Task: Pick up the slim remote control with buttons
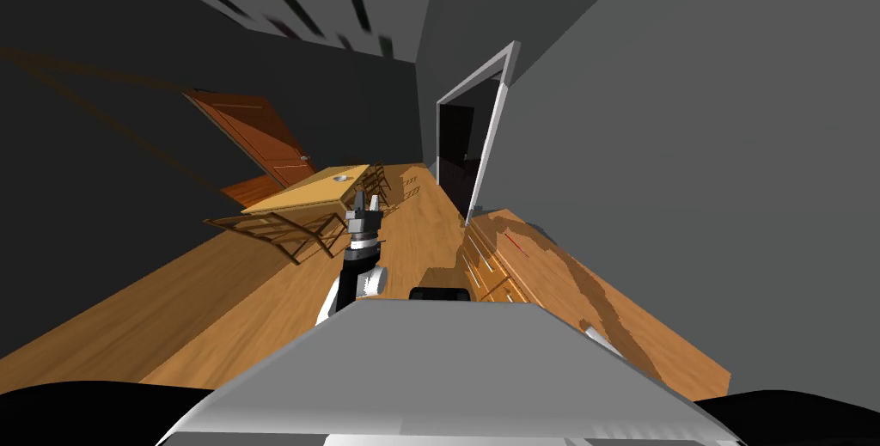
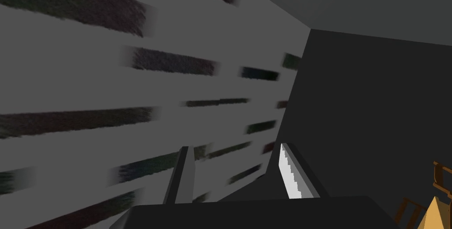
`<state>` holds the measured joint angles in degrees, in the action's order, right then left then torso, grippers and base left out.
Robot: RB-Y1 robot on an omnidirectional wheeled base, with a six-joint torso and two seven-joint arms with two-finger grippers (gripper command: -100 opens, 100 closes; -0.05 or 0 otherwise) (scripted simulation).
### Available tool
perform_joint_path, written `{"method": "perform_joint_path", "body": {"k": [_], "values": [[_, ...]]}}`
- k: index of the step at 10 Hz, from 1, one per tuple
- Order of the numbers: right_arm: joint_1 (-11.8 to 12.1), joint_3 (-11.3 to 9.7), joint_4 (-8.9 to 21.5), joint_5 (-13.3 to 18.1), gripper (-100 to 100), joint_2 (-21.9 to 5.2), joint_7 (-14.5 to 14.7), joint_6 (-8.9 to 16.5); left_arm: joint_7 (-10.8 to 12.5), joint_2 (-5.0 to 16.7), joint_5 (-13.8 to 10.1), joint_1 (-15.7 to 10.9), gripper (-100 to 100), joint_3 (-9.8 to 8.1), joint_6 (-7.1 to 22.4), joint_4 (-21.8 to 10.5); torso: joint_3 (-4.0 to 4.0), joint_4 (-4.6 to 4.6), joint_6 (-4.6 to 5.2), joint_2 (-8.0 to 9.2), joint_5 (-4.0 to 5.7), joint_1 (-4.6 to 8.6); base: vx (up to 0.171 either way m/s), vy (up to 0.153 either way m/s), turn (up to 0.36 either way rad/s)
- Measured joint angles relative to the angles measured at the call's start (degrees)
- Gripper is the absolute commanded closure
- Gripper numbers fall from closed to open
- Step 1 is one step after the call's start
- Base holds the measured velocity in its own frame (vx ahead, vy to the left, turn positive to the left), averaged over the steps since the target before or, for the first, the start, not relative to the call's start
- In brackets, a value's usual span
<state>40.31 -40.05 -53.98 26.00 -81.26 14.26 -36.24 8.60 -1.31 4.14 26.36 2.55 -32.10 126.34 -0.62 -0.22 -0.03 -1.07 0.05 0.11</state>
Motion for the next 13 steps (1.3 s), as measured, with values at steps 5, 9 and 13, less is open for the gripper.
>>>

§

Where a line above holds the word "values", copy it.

perform_joint_path, written `{"method": "perform_joint_path", "body": {"k": [_], "values": [[_, ...]]}}`
Motion for the next 13 steps (1.3 s), as measured, with values at steps 5, 9 and 13, less is open for the gripper.

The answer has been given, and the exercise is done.